• [Task objective] For each line below with the word "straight", write out a copy.

(Beginning of Data for processing)

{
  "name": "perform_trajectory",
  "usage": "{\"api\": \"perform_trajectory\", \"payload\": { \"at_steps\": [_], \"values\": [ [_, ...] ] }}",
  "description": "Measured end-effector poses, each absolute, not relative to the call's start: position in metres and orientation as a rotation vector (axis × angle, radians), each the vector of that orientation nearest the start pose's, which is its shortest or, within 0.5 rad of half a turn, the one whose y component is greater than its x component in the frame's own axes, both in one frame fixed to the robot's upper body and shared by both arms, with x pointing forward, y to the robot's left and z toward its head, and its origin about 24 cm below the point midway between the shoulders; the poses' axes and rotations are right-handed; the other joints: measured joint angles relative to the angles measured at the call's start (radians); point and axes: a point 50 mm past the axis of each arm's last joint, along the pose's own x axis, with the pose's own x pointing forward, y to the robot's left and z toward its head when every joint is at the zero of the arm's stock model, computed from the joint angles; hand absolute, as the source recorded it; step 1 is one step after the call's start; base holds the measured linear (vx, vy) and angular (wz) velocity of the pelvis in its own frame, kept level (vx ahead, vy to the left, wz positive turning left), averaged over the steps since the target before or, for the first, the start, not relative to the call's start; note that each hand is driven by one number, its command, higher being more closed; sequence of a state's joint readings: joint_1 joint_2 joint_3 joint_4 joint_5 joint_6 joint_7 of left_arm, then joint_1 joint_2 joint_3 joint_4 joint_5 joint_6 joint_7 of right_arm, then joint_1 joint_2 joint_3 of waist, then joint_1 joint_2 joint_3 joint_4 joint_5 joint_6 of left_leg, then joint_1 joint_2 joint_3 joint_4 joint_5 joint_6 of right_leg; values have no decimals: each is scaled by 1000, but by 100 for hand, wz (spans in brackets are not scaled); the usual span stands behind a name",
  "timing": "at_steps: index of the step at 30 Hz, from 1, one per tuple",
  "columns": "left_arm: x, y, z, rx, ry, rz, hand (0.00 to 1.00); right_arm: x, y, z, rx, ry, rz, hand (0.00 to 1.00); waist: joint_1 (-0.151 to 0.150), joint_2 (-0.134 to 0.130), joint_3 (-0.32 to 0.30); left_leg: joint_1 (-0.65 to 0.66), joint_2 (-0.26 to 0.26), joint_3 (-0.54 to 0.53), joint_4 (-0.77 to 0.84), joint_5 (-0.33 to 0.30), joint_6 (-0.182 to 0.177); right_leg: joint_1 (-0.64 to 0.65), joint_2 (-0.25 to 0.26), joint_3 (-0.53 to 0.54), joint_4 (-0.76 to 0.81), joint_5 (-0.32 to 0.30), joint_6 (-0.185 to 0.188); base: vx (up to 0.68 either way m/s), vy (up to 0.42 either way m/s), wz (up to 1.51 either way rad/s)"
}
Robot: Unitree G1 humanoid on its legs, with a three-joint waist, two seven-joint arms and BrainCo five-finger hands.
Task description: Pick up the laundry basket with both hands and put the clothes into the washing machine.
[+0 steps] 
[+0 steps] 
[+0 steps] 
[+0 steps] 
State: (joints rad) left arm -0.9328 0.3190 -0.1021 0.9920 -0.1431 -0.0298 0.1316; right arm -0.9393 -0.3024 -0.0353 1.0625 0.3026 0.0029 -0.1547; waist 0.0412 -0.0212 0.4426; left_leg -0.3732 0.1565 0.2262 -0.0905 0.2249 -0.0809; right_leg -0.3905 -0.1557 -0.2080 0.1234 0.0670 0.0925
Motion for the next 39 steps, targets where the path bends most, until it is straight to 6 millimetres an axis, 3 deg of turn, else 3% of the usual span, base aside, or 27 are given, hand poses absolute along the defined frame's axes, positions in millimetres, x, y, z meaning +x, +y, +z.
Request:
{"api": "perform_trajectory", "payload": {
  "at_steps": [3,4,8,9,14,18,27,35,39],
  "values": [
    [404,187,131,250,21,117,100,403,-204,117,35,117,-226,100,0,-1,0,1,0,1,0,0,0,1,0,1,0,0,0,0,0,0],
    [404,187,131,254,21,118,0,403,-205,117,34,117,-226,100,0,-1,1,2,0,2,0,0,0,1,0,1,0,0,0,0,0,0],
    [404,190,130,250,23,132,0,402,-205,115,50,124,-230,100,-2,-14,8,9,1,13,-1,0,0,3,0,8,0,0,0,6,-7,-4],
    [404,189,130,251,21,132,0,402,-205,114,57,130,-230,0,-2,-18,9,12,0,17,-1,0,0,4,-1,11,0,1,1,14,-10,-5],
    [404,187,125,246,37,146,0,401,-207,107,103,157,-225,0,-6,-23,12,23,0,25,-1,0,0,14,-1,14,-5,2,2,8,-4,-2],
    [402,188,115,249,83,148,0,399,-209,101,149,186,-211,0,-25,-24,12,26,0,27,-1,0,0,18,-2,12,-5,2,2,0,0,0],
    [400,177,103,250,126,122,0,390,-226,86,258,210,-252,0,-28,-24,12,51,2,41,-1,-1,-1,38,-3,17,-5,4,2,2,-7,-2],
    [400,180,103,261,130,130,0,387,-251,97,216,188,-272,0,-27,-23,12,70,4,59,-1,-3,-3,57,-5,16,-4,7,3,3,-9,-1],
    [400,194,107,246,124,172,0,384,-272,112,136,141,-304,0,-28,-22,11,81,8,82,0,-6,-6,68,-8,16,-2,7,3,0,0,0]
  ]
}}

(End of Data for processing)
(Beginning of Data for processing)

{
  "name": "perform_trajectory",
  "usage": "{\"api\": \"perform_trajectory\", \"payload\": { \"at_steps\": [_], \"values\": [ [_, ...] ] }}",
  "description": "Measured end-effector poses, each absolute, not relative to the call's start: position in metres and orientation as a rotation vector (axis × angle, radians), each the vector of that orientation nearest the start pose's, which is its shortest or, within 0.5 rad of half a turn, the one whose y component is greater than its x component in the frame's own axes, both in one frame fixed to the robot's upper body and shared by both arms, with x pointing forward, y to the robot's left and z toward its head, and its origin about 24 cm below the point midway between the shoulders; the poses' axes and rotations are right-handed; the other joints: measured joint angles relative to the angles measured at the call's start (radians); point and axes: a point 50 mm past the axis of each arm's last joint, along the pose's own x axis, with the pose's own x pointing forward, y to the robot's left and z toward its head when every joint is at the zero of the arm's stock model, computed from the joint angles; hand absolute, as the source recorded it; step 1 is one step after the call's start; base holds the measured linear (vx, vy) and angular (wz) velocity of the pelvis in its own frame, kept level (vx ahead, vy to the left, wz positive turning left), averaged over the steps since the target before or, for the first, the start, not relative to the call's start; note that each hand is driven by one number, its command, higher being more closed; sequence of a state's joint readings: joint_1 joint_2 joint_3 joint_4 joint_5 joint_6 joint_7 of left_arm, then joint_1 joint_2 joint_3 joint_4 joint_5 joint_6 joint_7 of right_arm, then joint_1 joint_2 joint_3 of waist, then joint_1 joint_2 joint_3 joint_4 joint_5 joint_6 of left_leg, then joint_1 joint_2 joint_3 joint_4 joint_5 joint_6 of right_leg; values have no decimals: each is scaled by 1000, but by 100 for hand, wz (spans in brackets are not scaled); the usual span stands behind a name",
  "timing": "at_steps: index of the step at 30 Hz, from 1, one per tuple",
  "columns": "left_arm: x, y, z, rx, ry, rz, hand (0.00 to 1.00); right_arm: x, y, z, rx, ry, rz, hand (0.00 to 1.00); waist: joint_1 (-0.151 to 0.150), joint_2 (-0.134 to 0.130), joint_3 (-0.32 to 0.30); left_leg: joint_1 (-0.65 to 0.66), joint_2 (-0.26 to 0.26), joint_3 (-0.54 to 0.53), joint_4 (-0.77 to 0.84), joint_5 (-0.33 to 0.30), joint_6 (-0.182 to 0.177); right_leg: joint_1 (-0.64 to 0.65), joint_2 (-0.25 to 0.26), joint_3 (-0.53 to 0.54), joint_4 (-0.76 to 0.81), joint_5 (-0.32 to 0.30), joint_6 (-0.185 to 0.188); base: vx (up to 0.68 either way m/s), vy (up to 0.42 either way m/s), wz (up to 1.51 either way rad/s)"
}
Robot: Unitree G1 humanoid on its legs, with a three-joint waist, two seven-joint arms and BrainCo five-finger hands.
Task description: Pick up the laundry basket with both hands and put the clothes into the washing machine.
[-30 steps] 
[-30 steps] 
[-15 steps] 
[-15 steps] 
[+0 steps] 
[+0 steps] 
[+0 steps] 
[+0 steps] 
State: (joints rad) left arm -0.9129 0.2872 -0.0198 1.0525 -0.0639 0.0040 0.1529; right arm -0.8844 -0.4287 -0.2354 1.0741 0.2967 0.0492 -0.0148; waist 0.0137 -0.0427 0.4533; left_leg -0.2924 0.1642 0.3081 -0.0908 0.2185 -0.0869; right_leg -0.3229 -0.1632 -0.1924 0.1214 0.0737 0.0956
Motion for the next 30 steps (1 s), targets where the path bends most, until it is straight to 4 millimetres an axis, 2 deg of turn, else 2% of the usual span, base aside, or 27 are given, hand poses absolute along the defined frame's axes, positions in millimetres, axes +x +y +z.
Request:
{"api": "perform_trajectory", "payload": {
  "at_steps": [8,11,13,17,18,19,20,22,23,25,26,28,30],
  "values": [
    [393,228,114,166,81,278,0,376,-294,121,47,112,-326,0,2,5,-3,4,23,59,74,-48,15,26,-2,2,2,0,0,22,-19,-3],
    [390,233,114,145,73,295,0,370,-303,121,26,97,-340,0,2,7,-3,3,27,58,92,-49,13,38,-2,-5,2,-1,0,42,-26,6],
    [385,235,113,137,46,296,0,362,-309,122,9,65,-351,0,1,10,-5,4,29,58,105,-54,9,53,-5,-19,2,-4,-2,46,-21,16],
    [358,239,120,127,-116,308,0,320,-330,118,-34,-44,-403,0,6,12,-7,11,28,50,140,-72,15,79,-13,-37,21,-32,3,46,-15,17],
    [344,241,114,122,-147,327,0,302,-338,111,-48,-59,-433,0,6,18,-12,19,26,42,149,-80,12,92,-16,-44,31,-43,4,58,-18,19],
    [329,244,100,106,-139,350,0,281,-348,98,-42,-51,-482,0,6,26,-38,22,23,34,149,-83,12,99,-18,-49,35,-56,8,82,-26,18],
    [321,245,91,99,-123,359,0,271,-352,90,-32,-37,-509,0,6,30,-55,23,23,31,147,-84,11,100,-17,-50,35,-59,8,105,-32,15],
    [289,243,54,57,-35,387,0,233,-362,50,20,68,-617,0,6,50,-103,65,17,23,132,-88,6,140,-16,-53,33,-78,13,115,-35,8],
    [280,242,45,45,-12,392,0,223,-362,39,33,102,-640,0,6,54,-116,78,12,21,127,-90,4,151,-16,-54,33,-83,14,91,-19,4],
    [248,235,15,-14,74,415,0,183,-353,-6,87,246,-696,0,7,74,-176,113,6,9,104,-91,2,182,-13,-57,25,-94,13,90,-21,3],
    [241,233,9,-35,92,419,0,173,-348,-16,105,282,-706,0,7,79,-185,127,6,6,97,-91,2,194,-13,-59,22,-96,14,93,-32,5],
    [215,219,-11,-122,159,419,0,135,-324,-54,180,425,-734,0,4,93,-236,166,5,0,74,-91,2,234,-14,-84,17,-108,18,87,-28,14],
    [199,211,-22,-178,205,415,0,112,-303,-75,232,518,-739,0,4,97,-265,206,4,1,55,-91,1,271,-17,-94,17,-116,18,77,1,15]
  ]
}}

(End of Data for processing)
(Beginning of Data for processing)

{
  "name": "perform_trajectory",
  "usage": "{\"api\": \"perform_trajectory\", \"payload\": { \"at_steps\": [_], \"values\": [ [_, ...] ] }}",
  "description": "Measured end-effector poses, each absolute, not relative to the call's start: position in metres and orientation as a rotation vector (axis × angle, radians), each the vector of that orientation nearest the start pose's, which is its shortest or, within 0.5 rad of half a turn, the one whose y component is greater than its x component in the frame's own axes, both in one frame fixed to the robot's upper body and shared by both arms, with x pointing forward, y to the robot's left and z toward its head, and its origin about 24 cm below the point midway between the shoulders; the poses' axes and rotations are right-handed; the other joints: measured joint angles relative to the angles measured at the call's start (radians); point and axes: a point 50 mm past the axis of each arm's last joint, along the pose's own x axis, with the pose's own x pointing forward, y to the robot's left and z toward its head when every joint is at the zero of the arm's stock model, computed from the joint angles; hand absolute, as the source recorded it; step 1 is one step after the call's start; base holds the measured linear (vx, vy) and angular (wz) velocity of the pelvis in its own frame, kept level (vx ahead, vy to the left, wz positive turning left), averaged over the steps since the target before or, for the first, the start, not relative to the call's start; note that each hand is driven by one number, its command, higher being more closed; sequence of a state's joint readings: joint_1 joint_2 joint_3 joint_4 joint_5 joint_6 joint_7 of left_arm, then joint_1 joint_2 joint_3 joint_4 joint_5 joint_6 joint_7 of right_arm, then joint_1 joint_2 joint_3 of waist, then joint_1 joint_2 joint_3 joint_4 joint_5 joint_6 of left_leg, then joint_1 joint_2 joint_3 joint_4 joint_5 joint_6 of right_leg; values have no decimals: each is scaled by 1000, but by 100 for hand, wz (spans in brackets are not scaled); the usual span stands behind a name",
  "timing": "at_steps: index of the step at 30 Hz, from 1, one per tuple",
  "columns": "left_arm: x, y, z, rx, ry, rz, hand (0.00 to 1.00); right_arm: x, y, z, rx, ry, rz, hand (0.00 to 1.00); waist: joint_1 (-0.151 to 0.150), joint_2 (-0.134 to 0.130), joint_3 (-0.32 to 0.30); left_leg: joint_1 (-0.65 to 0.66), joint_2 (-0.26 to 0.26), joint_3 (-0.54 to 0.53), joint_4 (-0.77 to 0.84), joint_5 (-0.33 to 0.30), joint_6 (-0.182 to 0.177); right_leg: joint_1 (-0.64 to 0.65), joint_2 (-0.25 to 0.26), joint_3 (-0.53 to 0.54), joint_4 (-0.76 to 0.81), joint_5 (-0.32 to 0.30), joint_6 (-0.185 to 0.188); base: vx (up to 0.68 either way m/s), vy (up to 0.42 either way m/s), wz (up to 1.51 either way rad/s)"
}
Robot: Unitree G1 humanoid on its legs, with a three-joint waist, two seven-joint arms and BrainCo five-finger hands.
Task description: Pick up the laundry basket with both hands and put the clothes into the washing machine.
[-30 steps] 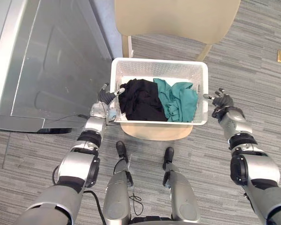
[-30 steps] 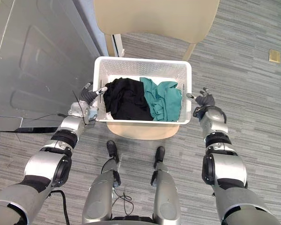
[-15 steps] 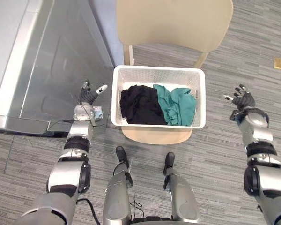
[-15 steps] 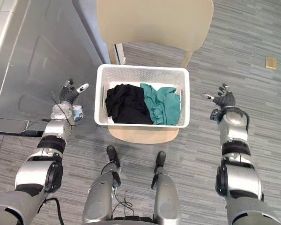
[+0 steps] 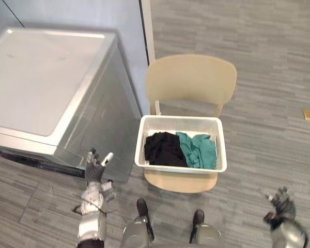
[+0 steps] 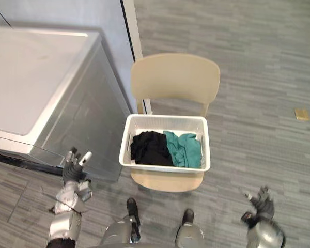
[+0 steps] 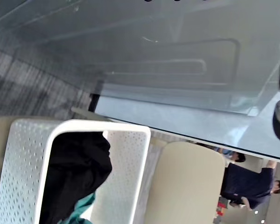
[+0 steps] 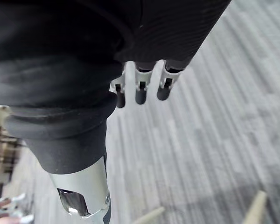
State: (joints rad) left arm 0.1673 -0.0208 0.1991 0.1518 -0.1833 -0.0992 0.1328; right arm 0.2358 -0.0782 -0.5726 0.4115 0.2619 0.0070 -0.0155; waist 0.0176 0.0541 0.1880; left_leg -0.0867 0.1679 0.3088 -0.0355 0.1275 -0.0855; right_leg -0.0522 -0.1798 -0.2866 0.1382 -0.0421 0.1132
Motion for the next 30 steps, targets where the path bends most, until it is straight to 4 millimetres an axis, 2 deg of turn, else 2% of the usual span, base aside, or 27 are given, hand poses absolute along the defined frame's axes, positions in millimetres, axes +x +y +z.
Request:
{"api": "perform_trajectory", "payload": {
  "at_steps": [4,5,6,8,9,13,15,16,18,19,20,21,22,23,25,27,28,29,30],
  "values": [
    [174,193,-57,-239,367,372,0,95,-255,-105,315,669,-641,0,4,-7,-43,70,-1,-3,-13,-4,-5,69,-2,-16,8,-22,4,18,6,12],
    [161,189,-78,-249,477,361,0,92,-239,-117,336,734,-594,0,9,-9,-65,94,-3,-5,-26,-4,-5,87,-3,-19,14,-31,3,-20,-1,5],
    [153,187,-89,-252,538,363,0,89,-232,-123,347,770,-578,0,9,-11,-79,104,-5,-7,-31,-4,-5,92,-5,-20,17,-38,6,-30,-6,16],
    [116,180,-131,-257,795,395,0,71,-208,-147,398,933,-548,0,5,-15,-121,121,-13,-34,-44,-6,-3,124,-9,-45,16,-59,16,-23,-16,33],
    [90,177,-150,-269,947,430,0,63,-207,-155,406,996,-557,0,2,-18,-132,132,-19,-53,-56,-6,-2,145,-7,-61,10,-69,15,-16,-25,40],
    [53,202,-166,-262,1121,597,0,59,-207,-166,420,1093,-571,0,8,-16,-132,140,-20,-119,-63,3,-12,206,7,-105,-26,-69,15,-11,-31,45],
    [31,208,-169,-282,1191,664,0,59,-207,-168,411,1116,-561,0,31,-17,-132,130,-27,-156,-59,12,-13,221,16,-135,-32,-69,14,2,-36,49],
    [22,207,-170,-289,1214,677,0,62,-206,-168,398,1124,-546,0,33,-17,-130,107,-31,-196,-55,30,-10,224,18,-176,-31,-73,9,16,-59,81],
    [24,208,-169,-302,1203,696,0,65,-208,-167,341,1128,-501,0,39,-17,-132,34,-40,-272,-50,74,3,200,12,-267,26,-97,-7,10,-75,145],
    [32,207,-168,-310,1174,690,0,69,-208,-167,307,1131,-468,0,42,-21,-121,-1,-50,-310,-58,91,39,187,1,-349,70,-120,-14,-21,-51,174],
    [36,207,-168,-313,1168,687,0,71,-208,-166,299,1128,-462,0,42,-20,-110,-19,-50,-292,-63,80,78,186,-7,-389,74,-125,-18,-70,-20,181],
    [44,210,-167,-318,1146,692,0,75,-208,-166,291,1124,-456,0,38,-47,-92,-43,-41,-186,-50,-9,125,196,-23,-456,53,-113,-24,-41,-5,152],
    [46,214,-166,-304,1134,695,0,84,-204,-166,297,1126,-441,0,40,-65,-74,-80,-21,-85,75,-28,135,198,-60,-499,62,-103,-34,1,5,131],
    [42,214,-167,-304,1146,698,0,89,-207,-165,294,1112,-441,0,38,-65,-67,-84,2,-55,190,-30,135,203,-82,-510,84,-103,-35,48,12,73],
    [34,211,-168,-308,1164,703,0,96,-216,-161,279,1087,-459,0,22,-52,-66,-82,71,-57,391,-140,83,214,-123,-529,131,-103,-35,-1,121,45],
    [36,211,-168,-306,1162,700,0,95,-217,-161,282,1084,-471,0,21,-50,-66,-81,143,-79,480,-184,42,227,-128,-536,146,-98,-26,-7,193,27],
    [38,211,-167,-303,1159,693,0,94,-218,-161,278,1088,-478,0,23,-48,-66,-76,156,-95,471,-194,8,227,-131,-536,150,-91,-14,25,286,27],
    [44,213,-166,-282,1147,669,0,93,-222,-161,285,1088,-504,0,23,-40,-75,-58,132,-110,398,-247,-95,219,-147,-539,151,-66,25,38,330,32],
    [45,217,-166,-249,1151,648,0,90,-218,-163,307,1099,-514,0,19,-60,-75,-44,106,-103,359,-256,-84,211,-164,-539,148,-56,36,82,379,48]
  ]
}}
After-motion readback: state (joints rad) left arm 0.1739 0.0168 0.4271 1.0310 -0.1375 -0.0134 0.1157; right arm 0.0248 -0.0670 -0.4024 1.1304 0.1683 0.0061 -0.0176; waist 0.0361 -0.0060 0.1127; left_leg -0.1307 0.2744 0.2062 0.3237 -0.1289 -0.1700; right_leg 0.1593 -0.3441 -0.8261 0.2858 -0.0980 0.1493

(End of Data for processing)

• [Expected output]
Motion for the next 39 steps, targets where the path bends most, until it is straight to 6 millimetres an axis, 3 deg of turn, else 3% of the usual span, base aside, or 27 are given, hand poses absolute along the defined frame's axes, positions in millimetres, x, y, z meaning +x, +y, +z.
Motion for the next 30 steps (1 s), targets where the path bends most, until it is straight to 4 millimetres an axis, 2 deg of turn, else 2% of the usual span, base aside, or 27 are given, hand poses absolute along the defined frame's axes, positions in millimetres, axes +x +y +z.
Motion for the next 30 steps, targets where the path bends most, until it is straight to 4 millimetres an axis, 2 deg of turn, else 2% of the usual span, base aside, or 27 are given, hand poses absolute along the defined frame's axes, positions in millimetres, axes +x +y +z.

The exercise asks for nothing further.